Is a Hive crash a 'stale' middleware malfunction?

Hive Connected Home products are great and the support is outstanding, but they will crash… or at least ours did and here’s what we hope is an interesting analysis in terms of trying to work out where the faults could crop up in the new world of the Internet of Things (IoT).

Consider the facts and follow the logic if you will please.

There are three pieces of hardware here and one piece of software:

  • The Hive Hub – the unit that sits in your boiler or immersion room area to drive the ON/OFF functions of heating and hot water (middle picture below).
  • The router extension – the unit that takes a direct feed out of your home Internet box to provide wireless connectivity to Hive devices (not shown).
  • The thermostat – it is what it is, it’s a thermostat and it’s digital and attractive and it can be used to turn heat up or down and programme a schedule and put the hot water ON/OFF (left picture below).
  • The Hive app, on your smartphone or tablet.

So consider the scenario in our use case.

The Hive thermostat was working correctly and talking to the router extension and onward to the rest of the system, the heating could be controlled perfectly.

But, the app failed to synchronise with the home devices despite several reboots, reset passwords and re-installations.

Foolishly (it turns out) a factory reset on the thermostat was executed.

This is easy to do, the user simply holds down all three bottom buttons and in fact just the two on the left (menu, and back) will do it.

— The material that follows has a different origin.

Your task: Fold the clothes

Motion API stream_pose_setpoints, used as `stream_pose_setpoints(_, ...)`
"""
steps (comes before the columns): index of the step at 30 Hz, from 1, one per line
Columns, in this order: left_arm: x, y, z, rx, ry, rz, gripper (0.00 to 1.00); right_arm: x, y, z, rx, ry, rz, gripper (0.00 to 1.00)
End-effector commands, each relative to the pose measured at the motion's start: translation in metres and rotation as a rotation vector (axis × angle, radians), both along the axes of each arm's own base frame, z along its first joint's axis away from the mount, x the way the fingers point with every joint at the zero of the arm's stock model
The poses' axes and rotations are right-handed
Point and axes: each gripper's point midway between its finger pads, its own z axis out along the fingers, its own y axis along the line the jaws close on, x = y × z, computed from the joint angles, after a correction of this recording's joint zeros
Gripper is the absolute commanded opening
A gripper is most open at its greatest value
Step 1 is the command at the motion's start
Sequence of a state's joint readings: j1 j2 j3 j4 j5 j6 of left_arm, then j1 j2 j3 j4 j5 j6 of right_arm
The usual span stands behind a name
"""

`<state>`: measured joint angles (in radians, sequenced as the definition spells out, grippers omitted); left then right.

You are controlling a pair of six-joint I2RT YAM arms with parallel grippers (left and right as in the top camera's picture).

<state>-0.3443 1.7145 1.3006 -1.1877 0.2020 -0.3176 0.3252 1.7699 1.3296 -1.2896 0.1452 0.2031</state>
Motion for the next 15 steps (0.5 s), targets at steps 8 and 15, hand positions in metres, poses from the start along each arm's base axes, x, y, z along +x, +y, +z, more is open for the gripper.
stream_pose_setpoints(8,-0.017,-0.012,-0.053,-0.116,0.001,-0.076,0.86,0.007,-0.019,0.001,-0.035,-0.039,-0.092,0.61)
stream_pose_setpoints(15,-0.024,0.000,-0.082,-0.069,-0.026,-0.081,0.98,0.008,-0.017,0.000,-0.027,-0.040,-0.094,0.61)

This leaves the thermostat unable to connect with the router in any form and the only means of turning the heating and hot water ON/OFF is by the Hive Hub in your immersion cupboard – no ‘control’ of temperature is then possible, simply ON/OFF.

The solution

The solution is Maureen from Kenya in the Glasgow call centre, who (bless her heart) works on a Sunday and knows the system back to front.

She can also reboot remotely and make everything right again – all you need to do is provide your name and postcode regardless of your energy supplier.

So here’s the question, if the system is working internally so-to-speak without a web app connection, but the core ‘app’ application fails to be able to syncronise, then surely the app and the higher level systems engineering has outstripped the middleware on the devices, which have been left with the ability to talk to each other, but stripped of the ability to connect to the outside world.

Surely the firmware or middleware on the devices themselves has become stale and outdated.

Lessons learned… do not necessarily perform a factory reset on any IoT device if there’s a good call centre option and do check all wire connections and battery performance in remote unit devices first… and when all that fails, call Maureen, she’s lovely.